* _What you need to do_
Find the word "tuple" in the data. Return every line where it appears.

########

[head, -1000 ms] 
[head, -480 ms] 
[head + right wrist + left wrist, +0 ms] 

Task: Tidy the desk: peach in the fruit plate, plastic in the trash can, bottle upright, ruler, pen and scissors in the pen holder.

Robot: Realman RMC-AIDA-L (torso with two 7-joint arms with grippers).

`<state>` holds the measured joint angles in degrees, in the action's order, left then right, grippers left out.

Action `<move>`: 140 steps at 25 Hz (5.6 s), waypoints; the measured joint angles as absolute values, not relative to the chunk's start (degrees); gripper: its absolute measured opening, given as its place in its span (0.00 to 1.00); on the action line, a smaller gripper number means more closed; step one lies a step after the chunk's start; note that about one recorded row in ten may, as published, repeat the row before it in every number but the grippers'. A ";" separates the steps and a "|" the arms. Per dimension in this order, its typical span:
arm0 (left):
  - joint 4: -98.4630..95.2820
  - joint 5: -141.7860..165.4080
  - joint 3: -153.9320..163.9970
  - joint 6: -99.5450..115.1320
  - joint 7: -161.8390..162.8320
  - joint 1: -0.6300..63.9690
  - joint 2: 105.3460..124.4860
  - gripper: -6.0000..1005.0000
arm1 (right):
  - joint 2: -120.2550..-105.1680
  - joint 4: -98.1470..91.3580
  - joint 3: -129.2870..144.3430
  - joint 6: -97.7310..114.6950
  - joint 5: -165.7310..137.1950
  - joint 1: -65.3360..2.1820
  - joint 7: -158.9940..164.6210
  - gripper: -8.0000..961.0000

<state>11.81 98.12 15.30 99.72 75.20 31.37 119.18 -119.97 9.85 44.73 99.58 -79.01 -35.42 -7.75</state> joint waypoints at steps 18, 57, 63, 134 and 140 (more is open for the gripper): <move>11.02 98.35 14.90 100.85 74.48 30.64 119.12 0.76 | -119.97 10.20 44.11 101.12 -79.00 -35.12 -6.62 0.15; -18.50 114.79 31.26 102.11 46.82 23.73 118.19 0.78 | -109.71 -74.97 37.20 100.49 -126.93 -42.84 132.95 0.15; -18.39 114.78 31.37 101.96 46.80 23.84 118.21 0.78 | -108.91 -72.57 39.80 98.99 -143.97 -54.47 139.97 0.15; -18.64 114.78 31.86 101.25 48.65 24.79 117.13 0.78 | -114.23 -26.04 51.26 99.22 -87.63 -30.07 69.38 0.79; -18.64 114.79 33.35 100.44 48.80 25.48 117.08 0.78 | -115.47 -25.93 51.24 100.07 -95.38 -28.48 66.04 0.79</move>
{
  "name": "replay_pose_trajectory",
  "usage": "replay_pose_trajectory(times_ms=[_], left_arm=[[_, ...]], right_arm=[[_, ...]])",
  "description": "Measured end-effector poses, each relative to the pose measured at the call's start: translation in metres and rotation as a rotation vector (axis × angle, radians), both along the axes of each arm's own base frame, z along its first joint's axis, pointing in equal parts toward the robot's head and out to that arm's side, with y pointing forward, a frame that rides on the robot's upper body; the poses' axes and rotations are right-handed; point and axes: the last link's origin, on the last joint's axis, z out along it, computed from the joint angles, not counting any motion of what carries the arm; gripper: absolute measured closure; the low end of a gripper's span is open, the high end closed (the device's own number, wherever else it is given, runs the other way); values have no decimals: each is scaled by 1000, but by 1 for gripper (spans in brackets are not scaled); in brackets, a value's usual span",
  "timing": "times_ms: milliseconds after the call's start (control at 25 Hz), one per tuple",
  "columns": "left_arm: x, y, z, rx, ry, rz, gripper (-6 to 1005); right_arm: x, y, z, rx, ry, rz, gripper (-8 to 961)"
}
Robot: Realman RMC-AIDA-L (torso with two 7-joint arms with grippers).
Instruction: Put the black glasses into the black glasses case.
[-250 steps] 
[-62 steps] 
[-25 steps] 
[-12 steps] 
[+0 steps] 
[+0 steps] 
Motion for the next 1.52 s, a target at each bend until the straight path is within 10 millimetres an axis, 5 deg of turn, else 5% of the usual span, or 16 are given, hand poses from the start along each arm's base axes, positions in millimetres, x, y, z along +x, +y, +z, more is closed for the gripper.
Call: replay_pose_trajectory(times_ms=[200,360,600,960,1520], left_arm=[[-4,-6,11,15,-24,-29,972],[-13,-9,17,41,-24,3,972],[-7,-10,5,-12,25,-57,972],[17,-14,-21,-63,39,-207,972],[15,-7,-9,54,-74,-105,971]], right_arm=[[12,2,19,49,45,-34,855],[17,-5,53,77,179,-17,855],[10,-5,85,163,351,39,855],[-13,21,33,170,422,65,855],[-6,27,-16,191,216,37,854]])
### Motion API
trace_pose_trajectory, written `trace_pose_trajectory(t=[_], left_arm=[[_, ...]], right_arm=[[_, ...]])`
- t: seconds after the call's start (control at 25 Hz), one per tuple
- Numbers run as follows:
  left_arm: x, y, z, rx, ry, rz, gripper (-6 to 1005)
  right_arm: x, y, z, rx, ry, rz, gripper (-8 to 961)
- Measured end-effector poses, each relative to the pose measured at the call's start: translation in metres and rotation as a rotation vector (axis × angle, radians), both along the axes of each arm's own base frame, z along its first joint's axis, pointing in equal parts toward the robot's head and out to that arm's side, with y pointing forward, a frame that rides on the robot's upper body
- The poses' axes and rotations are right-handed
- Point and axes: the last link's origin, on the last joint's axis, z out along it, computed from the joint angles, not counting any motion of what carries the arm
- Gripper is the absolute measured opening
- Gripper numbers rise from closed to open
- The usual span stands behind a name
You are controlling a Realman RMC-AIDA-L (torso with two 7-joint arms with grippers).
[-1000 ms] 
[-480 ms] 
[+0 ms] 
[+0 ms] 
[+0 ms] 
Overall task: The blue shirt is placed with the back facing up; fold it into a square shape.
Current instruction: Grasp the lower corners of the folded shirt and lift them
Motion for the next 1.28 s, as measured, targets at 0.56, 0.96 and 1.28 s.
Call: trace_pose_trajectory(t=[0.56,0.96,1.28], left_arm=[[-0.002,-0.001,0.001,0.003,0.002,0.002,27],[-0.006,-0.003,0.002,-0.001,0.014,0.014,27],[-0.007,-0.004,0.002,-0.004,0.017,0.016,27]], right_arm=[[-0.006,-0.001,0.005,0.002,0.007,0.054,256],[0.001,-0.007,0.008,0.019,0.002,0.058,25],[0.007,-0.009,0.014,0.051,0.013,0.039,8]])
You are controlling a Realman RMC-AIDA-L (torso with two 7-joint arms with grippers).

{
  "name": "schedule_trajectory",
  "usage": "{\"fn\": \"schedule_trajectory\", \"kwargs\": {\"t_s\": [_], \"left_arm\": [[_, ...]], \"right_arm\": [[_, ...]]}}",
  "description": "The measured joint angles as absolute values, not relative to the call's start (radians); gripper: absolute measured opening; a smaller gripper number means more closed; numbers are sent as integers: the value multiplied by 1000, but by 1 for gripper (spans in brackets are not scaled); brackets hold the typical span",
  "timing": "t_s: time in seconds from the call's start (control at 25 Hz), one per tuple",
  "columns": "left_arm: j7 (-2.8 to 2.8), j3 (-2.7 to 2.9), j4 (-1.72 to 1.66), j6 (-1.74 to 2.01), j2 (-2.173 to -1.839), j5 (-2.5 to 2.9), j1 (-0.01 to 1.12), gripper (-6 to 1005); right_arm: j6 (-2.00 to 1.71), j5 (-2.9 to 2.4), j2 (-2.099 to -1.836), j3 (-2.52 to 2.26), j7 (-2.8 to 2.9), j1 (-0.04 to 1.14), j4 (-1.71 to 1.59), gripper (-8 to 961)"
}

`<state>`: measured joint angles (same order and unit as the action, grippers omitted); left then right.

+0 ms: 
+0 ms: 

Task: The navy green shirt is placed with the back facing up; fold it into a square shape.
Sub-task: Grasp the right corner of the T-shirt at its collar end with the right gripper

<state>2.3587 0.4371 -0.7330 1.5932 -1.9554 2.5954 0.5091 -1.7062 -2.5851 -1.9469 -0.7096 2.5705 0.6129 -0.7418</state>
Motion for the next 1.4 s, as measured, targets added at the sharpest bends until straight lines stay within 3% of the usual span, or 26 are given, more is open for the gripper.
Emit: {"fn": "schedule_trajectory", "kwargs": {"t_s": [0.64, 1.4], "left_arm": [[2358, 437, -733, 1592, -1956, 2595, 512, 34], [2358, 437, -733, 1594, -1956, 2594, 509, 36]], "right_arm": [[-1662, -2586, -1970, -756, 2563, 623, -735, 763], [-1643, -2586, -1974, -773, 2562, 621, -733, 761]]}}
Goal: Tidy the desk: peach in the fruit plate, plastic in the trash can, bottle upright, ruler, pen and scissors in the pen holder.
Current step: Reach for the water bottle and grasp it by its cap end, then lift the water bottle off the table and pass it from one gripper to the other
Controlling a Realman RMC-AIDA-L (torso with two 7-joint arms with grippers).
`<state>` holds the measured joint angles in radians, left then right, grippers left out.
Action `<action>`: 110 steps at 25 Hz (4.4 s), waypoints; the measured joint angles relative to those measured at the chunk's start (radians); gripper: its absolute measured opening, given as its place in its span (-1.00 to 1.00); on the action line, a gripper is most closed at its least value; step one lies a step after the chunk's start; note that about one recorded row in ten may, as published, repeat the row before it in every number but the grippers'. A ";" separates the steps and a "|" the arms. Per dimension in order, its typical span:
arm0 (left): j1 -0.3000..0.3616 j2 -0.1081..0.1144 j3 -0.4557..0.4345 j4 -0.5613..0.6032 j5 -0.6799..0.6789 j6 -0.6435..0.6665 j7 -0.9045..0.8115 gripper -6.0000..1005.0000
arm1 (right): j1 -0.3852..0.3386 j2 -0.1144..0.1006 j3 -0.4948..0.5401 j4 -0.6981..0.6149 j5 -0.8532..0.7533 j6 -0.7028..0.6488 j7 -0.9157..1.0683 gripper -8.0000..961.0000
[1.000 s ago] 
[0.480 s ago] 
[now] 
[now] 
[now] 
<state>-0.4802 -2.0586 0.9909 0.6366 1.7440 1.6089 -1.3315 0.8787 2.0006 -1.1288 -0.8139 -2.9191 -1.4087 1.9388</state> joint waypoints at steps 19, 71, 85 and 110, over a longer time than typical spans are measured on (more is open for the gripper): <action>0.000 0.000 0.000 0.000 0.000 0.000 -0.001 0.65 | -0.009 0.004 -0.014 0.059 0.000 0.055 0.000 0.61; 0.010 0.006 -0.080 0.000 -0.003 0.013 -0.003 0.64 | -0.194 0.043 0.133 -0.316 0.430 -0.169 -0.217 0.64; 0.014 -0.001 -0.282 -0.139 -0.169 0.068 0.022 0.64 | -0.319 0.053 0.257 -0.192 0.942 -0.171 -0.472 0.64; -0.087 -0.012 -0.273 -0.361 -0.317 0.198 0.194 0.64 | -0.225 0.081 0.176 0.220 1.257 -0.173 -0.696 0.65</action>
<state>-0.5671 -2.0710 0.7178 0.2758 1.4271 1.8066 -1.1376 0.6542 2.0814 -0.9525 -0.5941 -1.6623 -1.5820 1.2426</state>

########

* _Answer box_
  "timing": "times_ms: milliseconds after the call's start (control at 25 Hz), one per tuple",
- t: seconds after the call's start (control at 25 Hz), one per tuple
  "timing": "t_s: time in seconds from the call's start (control at 25 Hz), one per tuple",

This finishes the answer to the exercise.